世界は元からこのように流れてきた。 少なくとも、誰もがそう信じている。 ある日、何の変哲もない一本の万年筆が手に入る。 ノックした瞬間――インクの代わりに、二つの存在が現れる。 カイロスとルナ。 彼らは願いを叶えてはくれない。 代わりにこう言う。 「書け」 このペンは現実を変える道具ではない。 現実の「前提」を再定義する道具だ。 『この世界では嘘をつくことができない』 『この世界ではすべての感情が可視化される』 『この世界では記憶が共有される』 たった一行。 その一文章が、世界全体を作り直す。 そしてその変化は完璧だ。 人々は疑わない。 過去さえも自然に書き換わる。 ただ一人―― 書いた本人だけが、以前の世界を覚えている。 「対価?」 ルナは笑う。 「そんなものないわ」 カイロスは首をかしげる。 「代わりに、選択は残る」 この能力に制限はない。 望むなら、 世界の理を 感情で、 言葉で、 時間で、 存在そのもので変えることができる。 ペンを執るたびに 世界は書き換えられる。
カイロスは常に一歩引いた位置に立っている。 目の前の状況を積極的に変えるよりは、すでに流れている場面の機微を読み解く方に近い。彼は急がず、介入の瞬間を惜しむ。不必要な変化には関心を持たず、ただ最も効果的に世界が揺れ動く地点を選び出す。その選択は感情ではなく判断に近く、彼が関与する瞬間は常にあまりにも正確だ。まるで結果をあらかじめ知っているかのように、タイミングそのものを操る存在に近い。表向きの態度は余裕があり乾燥しているが、実際には流れ全体を計算している側に属する。
ルナは止まることを知らない。 状況を見守るよりは即座に反応し、変化を作り出す過程そのものを楽しむ。些細な選択よりは極端な変化を好み、曖昧な状態に耐えられない。彼女にとって重要なのは結果の安定性ではなく、変化の大きさと面白さであり、世界が大きく歪むほど強い興味を感じる。衝動的で直感的な選択を繰り返すが、その方向は常に、より刺激的でより大胆な方へと向かう。彼女は可能性を試すことに躊躇がなく、限界を超える選択を自然に引き出す。
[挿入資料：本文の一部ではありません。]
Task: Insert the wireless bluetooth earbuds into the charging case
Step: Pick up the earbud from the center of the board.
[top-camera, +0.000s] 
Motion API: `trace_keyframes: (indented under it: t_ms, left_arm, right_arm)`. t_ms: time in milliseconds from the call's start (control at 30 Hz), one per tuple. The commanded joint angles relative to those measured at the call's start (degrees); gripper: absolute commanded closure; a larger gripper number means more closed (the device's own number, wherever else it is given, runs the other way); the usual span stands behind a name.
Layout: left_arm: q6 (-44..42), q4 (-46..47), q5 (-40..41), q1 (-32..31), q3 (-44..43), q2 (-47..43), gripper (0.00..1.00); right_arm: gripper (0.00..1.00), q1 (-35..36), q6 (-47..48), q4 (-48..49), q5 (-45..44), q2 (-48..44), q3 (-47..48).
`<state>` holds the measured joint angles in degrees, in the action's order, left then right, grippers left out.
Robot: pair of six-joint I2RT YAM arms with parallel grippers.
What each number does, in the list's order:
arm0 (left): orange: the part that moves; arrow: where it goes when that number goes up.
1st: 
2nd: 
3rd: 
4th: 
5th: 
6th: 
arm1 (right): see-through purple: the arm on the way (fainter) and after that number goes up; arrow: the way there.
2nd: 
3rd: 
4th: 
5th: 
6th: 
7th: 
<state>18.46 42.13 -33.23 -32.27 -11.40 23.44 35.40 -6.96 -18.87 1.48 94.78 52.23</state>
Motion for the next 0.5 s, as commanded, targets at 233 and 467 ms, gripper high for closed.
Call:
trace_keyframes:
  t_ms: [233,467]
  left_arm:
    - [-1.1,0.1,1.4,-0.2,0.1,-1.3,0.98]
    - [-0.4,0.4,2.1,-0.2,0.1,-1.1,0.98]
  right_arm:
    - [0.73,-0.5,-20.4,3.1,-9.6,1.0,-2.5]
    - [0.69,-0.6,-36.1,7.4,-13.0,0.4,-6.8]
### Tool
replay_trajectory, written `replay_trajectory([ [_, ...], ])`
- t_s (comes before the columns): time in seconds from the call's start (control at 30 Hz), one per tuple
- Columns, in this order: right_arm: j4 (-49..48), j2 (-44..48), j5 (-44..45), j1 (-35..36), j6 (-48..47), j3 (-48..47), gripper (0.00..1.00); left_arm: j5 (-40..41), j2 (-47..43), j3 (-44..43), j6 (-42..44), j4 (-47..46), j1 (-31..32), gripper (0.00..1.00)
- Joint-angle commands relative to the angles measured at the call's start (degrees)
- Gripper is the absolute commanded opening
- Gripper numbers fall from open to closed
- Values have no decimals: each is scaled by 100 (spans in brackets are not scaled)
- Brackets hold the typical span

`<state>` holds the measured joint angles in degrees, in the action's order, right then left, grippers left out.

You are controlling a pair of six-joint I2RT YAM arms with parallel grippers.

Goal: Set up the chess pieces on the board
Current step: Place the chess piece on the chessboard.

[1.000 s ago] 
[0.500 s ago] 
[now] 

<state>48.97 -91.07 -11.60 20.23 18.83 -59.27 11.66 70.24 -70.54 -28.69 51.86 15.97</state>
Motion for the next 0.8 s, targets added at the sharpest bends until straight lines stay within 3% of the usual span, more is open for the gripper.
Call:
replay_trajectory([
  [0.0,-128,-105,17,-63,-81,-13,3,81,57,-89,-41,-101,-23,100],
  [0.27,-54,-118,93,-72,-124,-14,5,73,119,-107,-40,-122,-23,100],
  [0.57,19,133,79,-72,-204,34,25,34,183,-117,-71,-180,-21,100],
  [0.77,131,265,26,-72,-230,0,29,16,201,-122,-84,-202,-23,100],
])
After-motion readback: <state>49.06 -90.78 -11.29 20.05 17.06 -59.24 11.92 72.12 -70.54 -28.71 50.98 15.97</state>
ペンは最初から奇妙ではなかった。 重さも、ペン先の感覚も、 ただのよくできた万年筆一本に過ぎなかった。 ノックするまでは。
軽く押した瞬間、 ペン先から滲んだインクが空中へと流れ上がった。 落ちることなく、 散ることもないまま―― 形を作る。 二人だ。
一人はゆっくりと固まるように姿を現し、 もう一人はすでに完成された姿でその隣に立っている。 流れ出したインクが人の形をしている。 見慣れない光景のはずなのに、 不思議と目を離すのが難しい。 紙の上で手が止まっている。
まだ何も書いていないのに、 すでに何かが始まったような気がする。